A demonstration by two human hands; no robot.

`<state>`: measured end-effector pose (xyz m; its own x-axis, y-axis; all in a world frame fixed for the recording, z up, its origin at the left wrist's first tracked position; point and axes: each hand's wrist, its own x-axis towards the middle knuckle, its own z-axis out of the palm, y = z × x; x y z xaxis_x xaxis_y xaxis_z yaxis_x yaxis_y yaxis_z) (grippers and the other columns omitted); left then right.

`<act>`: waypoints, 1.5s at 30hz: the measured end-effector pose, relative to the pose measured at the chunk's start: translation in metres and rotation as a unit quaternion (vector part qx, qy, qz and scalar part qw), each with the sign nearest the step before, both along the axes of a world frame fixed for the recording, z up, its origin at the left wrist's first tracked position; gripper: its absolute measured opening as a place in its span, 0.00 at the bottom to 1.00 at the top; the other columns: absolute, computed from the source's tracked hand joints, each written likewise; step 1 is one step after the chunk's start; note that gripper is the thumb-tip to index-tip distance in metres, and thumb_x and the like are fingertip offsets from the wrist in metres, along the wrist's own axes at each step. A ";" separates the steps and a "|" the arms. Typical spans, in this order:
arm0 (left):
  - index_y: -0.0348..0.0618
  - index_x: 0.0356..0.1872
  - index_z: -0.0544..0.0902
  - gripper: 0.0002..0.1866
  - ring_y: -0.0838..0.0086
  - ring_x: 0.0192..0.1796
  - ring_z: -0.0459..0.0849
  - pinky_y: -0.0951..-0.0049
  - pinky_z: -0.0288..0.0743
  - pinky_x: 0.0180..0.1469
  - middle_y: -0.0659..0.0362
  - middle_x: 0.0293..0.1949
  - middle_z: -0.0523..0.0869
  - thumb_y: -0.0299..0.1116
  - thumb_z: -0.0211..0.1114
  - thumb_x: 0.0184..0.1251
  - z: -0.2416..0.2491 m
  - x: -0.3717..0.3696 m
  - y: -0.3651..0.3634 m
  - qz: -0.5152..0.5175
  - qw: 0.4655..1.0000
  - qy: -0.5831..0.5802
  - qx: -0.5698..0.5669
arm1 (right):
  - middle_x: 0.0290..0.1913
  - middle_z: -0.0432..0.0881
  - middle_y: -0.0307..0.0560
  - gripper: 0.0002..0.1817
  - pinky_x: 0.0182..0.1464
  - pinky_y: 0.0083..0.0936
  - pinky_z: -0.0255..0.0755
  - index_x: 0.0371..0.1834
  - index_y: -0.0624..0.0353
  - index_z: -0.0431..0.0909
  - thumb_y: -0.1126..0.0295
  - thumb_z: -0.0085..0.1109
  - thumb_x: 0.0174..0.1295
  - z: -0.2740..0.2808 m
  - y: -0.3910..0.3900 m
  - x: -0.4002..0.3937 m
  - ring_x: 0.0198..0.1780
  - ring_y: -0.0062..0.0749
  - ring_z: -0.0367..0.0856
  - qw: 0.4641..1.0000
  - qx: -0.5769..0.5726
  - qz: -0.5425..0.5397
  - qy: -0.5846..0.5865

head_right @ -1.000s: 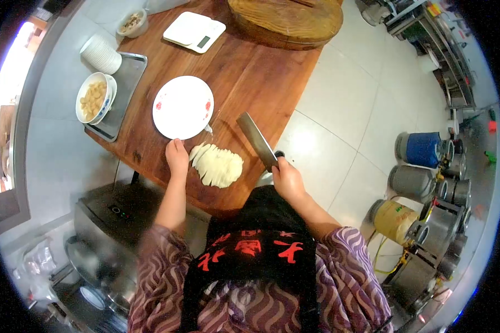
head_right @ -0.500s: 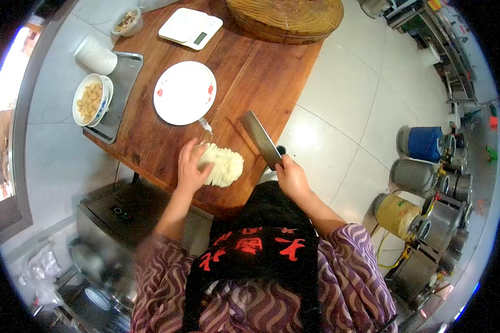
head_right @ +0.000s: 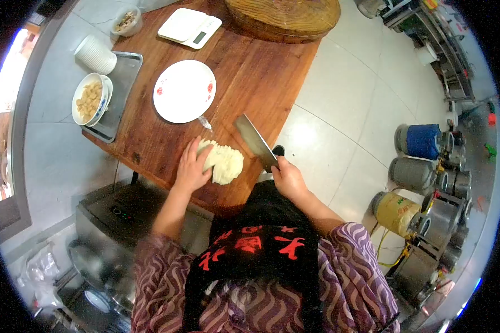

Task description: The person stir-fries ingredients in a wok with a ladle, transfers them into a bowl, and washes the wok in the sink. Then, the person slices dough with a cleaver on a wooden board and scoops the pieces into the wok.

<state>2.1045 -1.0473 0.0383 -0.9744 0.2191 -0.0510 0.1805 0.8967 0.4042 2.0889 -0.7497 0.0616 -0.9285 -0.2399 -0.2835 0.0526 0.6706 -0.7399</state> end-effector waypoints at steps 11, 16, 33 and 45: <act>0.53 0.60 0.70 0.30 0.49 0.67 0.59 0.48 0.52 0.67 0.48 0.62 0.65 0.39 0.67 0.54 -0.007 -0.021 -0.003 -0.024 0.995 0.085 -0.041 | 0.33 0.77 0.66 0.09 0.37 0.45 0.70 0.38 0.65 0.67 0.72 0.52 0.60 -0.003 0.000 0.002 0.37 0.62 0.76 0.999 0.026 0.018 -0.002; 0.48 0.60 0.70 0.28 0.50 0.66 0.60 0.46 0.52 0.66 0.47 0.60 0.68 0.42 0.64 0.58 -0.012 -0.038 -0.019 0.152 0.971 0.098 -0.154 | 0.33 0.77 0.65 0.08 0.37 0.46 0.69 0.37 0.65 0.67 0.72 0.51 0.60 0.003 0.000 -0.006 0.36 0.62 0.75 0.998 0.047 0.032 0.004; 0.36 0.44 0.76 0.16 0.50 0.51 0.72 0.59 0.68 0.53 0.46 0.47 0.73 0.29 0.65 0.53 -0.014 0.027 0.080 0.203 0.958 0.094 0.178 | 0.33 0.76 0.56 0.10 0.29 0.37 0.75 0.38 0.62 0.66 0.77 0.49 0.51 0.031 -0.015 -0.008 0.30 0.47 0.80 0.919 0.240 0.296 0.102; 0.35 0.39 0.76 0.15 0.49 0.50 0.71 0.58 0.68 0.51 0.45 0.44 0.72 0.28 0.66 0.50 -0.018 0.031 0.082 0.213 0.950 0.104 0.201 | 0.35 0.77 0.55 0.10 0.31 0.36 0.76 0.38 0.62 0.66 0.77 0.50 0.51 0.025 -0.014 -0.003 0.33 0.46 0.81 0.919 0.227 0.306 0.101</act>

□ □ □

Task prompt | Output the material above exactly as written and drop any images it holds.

Your response |
A demonstration by two human hands; no robot.

`<state>`: measured end-effector pose (xyz m; its own x-axis, y-axis; all in a world frame fixed for the recording, z up, its origin at the left wrist's first tracked position; point and axes: each hand's wrist, its own x-axis towards the middle knuckle, its own z-axis out of the palm, y = z × x; x y z xaxis_x xaxis_y xaxis_z yaxis_x yaxis_y yaxis_z) (grippers and the other columns omitted); left then right.

`<act>`: waypoints, 1.5s at 30hz: the measured end-effector pose, relative to the pose measured at the chunk's start: translation in metres and rotation as a unit quaternion (vector part qx, qy, qz and scalar part qw), each with the sign nearest the step before, both along the axes of a world frame fixed for the recording, z up, its origin at the left wrist's first tracked position; gripper: its absolute measured opening as a place in its span, 0.00 at the bottom to 1.00 at the top; the other columns: absolute, computed from the source's tracked hand joints, each written likewise; step 1 is one step after the chunk's start; note that gripper is the thumb-tip to index-tip distance in metres, and thumb_x and the like are fingertip offsets from the wrist in metres, along the wrist's own axes at each step. A ";" separates the steps and a "|" the arms. Typical spans, in this order:
arm0 (left):
  - index_y: -0.0348..0.0618
  - index_x: 0.0356..0.1872
  - index_z: -0.0544..0.0902
  - gripper: 0.0002..0.1866
  - ring_y: -0.0838..0.0086
  - ring_x: 0.0192..0.1796
  - ring_z: -0.0459..0.0849
  - pinky_y: -0.0951..-0.0049
  - pinky_z: -0.0288..0.0743
  - pinky_x: 0.0180..0.1469
  - middle_y: -0.0659..0.0362
  - middle_x: 0.0293..0.1949
  - middle_z: -0.0523..0.0869
  - thumb_y: -0.0299..0.1116
  - thumb_z: -0.0211..0.1114
  - thumb_x: 0.0184..0.1251
  - z: -0.2416..0.2491 m
  - x: -0.3717..0.3696 m
  - y: -0.3651..0.3634 m
  - qz: -0.5152..0.5175
  - qw: 0.4655..1.0000
  - qy: -0.5831..0.5802
  - qx: -0.5698..0.5669
arm1 (right):
  - middle_x: 0.0290..0.1913
  - middle_z: -0.0432..0.0881
  - middle_y: -0.0307..0.0560
  - gripper: 0.0002..0.1817
  - pinky_x: 0.0182..0.1464
  - pinky_y: 0.0083..0.0936
  - pinky_z: -0.0255..0.0755
  - index_x: 0.0371..0.1834
  - index_y: -0.0624..0.0353
  - index_z: -0.0431..0.0909
  - thumb_y: -0.1126..0.0295
  - thumb_z: -0.0085..0.1109
  - thumb_x: 0.0174..0.1295
  - z: -0.2740..0.2808 m
  - y: -0.3910..0.3900 m
  - x: -0.4002..0.3937 m
  - ring_x: 0.0198..0.1780
  - ring_y: -0.0062..0.0749
  - ring_z: -0.0367..0.0856
  - qw: 0.4641..1.0000
  - qx: -0.5769..0.5726
  - qz: -0.5425..0.5397
  - qy: -0.5846..0.5865

head_right @ -1.000s: 
head_right @ -0.500s: 
head_right @ +0.000s: 

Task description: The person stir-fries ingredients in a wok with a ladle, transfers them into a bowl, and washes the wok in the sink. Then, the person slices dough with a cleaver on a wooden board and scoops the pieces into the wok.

<state>2.1045 -1.0473 0.0383 -0.9744 0.2191 -0.0510 0.1805 0.8967 0.4042 2.0889 -0.7497 0.0616 -0.9285 -0.2399 -0.2835 0.0526 0.6706 -0.7399</state> end-effector waypoints at steps 11, 16, 33 and 45: <act>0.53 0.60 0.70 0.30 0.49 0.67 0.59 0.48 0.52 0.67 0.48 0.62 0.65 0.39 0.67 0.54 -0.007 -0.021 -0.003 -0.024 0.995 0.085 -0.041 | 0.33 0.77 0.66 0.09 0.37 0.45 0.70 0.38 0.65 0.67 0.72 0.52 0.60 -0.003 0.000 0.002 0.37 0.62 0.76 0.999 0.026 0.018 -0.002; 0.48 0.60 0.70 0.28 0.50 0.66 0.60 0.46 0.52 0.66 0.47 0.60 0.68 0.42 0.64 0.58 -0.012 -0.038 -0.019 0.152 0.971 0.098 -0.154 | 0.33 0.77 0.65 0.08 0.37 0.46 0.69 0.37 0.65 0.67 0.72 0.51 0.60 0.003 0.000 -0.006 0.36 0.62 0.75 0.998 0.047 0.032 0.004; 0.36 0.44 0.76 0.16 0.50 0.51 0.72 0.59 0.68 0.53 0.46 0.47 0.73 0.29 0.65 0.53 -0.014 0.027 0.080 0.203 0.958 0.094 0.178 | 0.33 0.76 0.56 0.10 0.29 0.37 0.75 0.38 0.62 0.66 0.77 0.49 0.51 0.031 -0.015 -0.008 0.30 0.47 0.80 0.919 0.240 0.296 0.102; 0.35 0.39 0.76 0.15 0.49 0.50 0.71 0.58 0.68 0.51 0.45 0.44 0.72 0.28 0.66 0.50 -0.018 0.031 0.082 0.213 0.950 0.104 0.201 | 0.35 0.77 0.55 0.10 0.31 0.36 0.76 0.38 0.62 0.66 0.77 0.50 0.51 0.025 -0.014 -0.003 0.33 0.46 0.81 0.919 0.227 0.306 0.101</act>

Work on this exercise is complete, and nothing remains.